We comply with the provisions of the GDPR regarding the handling, reporting and documentation of personal data breaches. When required by the GDPR, we will report any personal data breaches to the IMY within 72 hours and notify the Data Subjects affected by the personal data breach.

Changes

The content of this privacy policy may be updated from time to time without prior notice. For example, if it is necessary to clarify something, due to changes in legislation or if our processing of personal data changes.

The latest version is always published on the Website and is available to the public.
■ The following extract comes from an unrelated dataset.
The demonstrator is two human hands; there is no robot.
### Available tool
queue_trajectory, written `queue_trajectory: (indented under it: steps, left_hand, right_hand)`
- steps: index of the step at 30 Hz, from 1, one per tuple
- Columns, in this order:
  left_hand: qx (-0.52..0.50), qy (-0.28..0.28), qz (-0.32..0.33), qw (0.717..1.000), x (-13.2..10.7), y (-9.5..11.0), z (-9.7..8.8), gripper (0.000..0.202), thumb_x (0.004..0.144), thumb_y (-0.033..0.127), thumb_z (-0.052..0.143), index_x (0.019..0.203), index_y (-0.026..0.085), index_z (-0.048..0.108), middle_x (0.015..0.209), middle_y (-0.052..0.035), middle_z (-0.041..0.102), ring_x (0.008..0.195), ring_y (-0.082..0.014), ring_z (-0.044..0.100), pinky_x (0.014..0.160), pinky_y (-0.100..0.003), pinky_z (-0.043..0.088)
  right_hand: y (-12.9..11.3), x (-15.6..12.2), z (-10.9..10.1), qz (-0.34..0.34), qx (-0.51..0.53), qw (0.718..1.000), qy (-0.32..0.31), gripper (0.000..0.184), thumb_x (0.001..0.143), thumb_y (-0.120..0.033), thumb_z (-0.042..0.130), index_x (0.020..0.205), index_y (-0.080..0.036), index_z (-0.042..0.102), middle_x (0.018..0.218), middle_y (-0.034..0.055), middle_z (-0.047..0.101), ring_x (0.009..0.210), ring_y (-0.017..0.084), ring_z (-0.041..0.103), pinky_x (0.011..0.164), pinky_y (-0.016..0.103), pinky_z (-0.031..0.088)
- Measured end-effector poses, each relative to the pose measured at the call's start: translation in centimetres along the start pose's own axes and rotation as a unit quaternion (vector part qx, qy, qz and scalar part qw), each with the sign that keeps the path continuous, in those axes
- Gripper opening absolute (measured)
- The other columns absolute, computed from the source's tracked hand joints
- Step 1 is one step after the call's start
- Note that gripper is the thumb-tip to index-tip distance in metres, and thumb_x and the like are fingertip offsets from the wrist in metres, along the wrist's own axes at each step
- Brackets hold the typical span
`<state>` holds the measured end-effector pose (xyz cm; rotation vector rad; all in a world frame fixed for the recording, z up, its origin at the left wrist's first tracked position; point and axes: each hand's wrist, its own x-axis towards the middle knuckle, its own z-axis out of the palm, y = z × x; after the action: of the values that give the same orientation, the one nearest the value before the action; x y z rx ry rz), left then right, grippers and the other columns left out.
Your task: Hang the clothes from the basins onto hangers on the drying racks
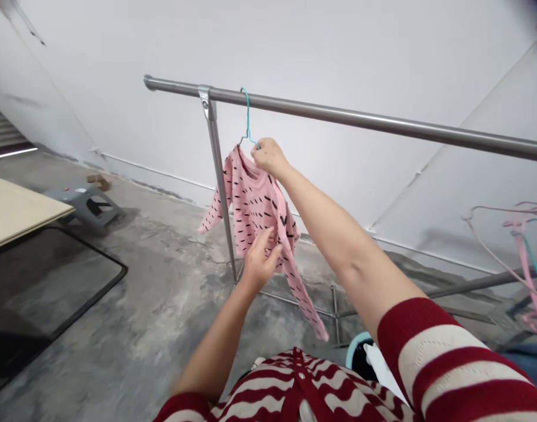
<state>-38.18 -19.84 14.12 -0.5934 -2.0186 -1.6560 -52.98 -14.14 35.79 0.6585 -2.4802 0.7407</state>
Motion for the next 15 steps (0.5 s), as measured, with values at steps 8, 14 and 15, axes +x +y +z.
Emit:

You are responsible for reading the content of this privacy policy and keeping yourself informed of any changes.

Questions or complaints

If you have any questions or concerns, or are dissatisfied with our processing of your personal data, you are always welcome to contact us.

Our company and contact details are as follows:

Company name: Hulténs I Sverige AB.

Company registration number: 556920–4836.

Address: Meteorvägen 4, 245 34 Staffanstorp.

Email: support@hultens.se

Telephone: +46 46-250 252.

Data Protection Authority (IMY)

Name: Data Protection Authority (IMY).

Telephone: + 46 8-657 61 00.

Email: imy@imy.se.

Postal address: Data Protection Authority, Box 8114, 104 20 Stockholm.